WORK REQUEST: Return the following data exactly, with all pictures left out.

MATERIAL TO PROCESS:
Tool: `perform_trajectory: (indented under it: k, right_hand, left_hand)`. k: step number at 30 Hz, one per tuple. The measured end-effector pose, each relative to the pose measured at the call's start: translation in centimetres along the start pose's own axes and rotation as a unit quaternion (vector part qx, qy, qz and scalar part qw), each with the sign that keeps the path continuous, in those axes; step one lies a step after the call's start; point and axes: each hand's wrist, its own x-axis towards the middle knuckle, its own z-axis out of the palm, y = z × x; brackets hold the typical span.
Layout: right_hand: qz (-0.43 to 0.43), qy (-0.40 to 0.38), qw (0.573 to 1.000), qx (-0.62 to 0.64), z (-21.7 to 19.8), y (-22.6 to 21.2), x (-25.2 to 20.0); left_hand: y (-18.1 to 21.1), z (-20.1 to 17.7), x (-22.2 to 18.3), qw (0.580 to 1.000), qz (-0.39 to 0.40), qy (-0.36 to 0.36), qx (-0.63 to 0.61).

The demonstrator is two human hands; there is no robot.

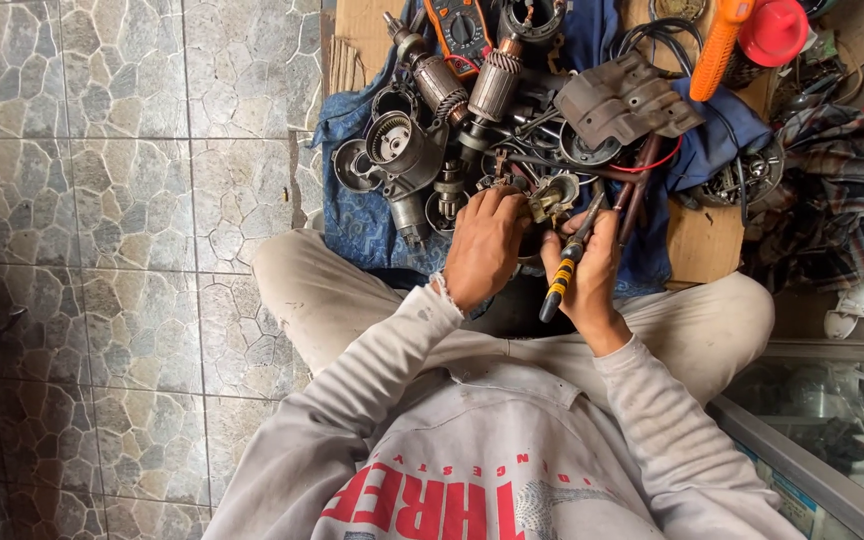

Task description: Inspecting and adjusting internal components of a motor housing using a screwdriver on a floor-based workspace.

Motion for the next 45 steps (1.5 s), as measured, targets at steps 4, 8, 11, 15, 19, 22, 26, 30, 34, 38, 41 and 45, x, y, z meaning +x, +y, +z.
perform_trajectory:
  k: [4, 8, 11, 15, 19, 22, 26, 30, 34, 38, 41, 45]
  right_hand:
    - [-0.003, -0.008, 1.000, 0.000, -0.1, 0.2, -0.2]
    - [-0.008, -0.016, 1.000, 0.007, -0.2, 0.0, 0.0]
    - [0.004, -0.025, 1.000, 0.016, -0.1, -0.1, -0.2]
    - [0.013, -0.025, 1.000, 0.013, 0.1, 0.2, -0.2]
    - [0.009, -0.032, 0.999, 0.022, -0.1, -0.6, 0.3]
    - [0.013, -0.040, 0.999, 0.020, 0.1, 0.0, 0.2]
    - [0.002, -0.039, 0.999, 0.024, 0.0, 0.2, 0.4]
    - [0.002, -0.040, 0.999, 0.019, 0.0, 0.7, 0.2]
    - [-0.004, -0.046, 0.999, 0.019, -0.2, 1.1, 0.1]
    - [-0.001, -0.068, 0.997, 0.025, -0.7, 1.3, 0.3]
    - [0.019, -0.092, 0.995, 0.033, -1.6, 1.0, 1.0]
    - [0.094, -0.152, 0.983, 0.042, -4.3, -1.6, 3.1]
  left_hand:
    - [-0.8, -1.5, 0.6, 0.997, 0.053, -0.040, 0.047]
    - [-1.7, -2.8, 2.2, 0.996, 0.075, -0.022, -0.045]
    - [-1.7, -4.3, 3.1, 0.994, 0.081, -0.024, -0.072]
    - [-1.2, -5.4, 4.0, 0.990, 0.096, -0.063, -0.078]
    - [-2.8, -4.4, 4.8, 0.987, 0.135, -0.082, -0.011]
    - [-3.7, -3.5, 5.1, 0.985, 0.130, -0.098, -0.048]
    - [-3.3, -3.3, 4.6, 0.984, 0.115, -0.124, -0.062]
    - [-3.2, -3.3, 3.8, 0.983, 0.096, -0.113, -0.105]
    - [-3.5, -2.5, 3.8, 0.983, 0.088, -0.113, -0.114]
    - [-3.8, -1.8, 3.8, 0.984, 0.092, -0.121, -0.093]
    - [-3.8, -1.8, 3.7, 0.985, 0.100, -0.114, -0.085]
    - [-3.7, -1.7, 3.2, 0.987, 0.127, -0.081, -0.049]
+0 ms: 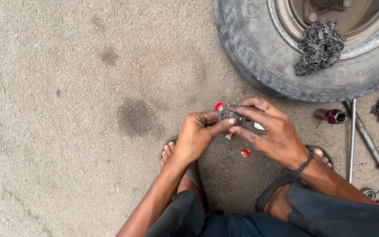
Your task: Cleaning and greasing a wheel bearing and seal for a small vehicle wheel.
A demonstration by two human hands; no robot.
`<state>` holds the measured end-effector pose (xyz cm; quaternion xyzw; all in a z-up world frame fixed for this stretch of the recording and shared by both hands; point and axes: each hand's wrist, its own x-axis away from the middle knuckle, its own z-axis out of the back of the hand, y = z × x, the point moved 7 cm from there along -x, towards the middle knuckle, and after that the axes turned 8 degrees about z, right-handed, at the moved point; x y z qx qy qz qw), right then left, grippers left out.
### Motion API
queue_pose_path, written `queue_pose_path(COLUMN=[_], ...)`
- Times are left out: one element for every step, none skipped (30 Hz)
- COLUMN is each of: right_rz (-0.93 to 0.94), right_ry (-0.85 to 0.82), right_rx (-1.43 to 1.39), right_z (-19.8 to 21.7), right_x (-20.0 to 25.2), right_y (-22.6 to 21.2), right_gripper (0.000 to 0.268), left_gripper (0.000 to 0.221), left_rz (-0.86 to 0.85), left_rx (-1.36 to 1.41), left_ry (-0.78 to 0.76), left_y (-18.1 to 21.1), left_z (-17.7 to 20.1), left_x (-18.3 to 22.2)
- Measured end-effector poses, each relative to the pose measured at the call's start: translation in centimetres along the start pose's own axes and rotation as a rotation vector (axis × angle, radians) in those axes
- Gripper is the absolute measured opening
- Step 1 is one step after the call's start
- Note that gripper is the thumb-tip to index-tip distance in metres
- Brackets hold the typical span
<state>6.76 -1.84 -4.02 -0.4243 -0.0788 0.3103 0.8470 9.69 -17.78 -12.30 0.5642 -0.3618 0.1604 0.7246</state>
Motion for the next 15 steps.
queue_pose_path(right_rz=[-0.093,-0.192,-0.198,-0.238,-0.277,-0.275,-0.311,-0.345,-0.344,-0.295,-0.247,-0.247,-0.155,-0.064,-0.064], right_ry=[0.021,0.043,0.047,0.135,0.223,0.225,0.325,0.423,0.423,0.385,0.348,0.351,0.275,0.197,0.199], right_rx=[-0.009,-0.018,-0.013,0.021,0.057,0.059,-0.043,-0.15,-0.152,-0.091,-0.03,-0.029,-0.011,0.005,0.004], right_z=[0.2,0.5,0.8,1.8,2.8,3.1,3.8,4.3,4.1,3.9,3.7,3.3,2.4,1.5,1.2], right_x=[0.6,1.5,1.8,2.3,2.8,2.8,3.0,3.3,2.8,2.1,1.5,1.4,0.9,0.5,0.8], right_y=[1.1,2.0,2.3,2.8,3.1,3.0,3.1,3.2,2.7,1.9,1.0,0.8,0.1,-0.8,-0.3], right_gripper=[0.046,0.034,0.034,0.03,0.026,0.026,0.023,0.019,0.019,0.02,0.022,0.022,0.027,0.032,0.032], left_gripper=[0.041,0.048,0.048,0.061,0.074,0.074,0.083,0.091,0.091,0.095,0.098,0.098,0.099,0.1,0.1], left_rz=[-0.04,-0.077,-0.077,-0.059,-0.04,-0.043,-0.062,-0.078,-0.078,-0.124,-0.169,-0.17,-0.221,-0.269,-0.269], left_rx=[0.213,0.425,0.423,0.493,0.562,0.561,0.563,0.564,0.563,0.512,0.462,0.46,0.39,0.32,0.319], left_ry=[-0.091,-0.188,-0.196,-0.241,-0.287,-0.288,-0.283,-0.276,-0.274,-0.254,-0.233,-0.235,-0.218,-0.198,-0.199], left_y=[-0.2,-0.4,0.1,0.4,0.8,1.4,2.0,2.5,2.3,2.4,2.5,2.7,3.2,3.6,3.7], left_z=[-0.5,-1.1,-0.8,-0.9,-0.9,-0.8,-0.7,-0.5,-0.7,-0.9,-1.1,-1.2,-1.2,-1.2,-1.3], left_x=[0.0,0.1,0.5,0.9,1.3,1.5,1.7,2.1,2.2,2.2,2.3,2.6,2.9,3.3,3.6])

WRITTEN SOLUTION:
Tool: `perform_trajectory: (indented under it: k, right_hand, left_hand)`. k: step number at 30 Hz, one per tuple. The measured end-effector pose, each relative to the pose measured at the call's start: translation in centimetres along the start pose's own axes and rotation as a unit quaternion (vector part qx, qy, qz and scalar part qw), each with the sign that keeps the path continuous, in those axes; step one lies a step after the call's start; point and axes: each hand's wrist, its own x-axis towards the middle knuckle, its own z-axis out of the palm, y = z × x; brackets hold the typical span.
Layout: right_hand: qz (-0.43 to 0.43), qy (-0.40 to 0.38), qw (0.573 to 1.000), qx (-0.62 to 0.64), z (-21.7 to 19.8), y (-22.6 to 21.2), x (-25.2 to 20.0); left_hand: y (-18.1 to 21.1), z (-20.1 to 17.7), x (-22.2 to 18.3), qw (0.580 to 1.000), qz (-0.39 to 0.40), qy (-0.36 to 0.36), qx (-0.63 to 0.61).

The demonstrator is two human hands; there is no robot.


Task description: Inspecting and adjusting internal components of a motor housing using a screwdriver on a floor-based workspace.

Motion for the next 45 steps (1.5 s), as measured, targets at steps 4, 8, 11, 15, 19, 22, 26, 30, 34, 38, 41 and 45, x, y, z meaning +x, +y, +z.
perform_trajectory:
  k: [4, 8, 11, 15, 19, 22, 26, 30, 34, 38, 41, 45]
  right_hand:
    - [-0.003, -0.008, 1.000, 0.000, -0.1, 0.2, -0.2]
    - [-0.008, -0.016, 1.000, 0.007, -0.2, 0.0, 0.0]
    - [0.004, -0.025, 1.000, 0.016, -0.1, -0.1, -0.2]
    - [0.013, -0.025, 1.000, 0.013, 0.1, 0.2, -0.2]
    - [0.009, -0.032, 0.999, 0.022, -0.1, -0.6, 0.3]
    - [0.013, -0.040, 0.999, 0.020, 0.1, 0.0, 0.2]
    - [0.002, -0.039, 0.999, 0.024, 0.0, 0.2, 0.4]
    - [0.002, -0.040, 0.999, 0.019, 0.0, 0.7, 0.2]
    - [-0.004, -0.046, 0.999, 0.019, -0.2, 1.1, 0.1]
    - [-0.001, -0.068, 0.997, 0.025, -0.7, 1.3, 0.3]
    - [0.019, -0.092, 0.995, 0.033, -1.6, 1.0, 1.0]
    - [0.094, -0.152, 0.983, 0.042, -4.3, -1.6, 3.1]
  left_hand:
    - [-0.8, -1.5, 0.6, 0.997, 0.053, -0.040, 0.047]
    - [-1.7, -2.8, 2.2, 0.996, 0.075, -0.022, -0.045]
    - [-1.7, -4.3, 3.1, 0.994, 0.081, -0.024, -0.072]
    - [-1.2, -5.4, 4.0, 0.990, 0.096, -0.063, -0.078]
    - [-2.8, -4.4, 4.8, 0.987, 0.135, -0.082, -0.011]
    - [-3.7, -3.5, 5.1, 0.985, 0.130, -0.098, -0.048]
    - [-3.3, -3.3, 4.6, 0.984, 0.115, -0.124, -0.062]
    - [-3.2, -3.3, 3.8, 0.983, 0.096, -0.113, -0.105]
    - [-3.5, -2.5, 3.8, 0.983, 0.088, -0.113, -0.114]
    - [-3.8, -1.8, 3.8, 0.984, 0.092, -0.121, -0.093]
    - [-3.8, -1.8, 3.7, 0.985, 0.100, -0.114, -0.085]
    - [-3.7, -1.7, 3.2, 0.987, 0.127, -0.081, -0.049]
+0 ms: 
Your task: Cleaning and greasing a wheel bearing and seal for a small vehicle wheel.
A demonstration by two human hands; no robot.
`<state>` holds the measured end-effector pose (xyz cm; quaternion xyzw; all in a z-up world frame fixed for this stretch of the recording and shared by both hands; point and axes: each hand's wrist, its own x-axis away from the middle knuckle, its own z-axis out of the back of the hand, y = z × x, the point moved 7 cm from there along -x, towards the middle knuckle, and after that the axes turned 8 degrees about z, right-handed, at the moved point; x y z qx qy qz qw), right then left, grippers left out.
### Motion API
queue_pose_path, written `queue_pose_path(COLUMN=[_], ...)`
- Times are left out: one element for every step, none skipped (30 Hz)
- COLUMN is each of: right_rz (-0.93 to 0.94), right_ry (-0.85 to 0.82), right_rx (-1.43 to 1.39), right_z (-19.8 to 21.7), right_x (-20.0 to 25.2), right_y (-22.6 to 21.2), right_gripper (0.000 to 0.268), left_gripper (0.000 to 0.221), left_rz (-0.86 to 0.85), left_rx (-1.36 to 1.41), left_ry (-0.78 to 0.76), left_y (-18.1 to 21.1), left_z (-17.7 to 20.1), left_x (-18.3 to 22.2)
- Measured end-effector poses, each relative to the pose measured at the call's start: translation in centimetres along the start pose's own axes and rotation as a rotation vector (axis × angle, radians) in those axes
- Gripper is the absolute measured opening
- Step 1 is one step after the call's start
- Note that gripper is the thumb-tip to index-tip distance in metres
- Brackets hold the typical span
<state>6.76 -1.84 -4.02 -0.4243 -0.0788 0.3103 0.8470 9.69 -17.78 -12.30 0.5642 -0.3618 0.1604 0.7246</state>
Motion for the next 15 steps.
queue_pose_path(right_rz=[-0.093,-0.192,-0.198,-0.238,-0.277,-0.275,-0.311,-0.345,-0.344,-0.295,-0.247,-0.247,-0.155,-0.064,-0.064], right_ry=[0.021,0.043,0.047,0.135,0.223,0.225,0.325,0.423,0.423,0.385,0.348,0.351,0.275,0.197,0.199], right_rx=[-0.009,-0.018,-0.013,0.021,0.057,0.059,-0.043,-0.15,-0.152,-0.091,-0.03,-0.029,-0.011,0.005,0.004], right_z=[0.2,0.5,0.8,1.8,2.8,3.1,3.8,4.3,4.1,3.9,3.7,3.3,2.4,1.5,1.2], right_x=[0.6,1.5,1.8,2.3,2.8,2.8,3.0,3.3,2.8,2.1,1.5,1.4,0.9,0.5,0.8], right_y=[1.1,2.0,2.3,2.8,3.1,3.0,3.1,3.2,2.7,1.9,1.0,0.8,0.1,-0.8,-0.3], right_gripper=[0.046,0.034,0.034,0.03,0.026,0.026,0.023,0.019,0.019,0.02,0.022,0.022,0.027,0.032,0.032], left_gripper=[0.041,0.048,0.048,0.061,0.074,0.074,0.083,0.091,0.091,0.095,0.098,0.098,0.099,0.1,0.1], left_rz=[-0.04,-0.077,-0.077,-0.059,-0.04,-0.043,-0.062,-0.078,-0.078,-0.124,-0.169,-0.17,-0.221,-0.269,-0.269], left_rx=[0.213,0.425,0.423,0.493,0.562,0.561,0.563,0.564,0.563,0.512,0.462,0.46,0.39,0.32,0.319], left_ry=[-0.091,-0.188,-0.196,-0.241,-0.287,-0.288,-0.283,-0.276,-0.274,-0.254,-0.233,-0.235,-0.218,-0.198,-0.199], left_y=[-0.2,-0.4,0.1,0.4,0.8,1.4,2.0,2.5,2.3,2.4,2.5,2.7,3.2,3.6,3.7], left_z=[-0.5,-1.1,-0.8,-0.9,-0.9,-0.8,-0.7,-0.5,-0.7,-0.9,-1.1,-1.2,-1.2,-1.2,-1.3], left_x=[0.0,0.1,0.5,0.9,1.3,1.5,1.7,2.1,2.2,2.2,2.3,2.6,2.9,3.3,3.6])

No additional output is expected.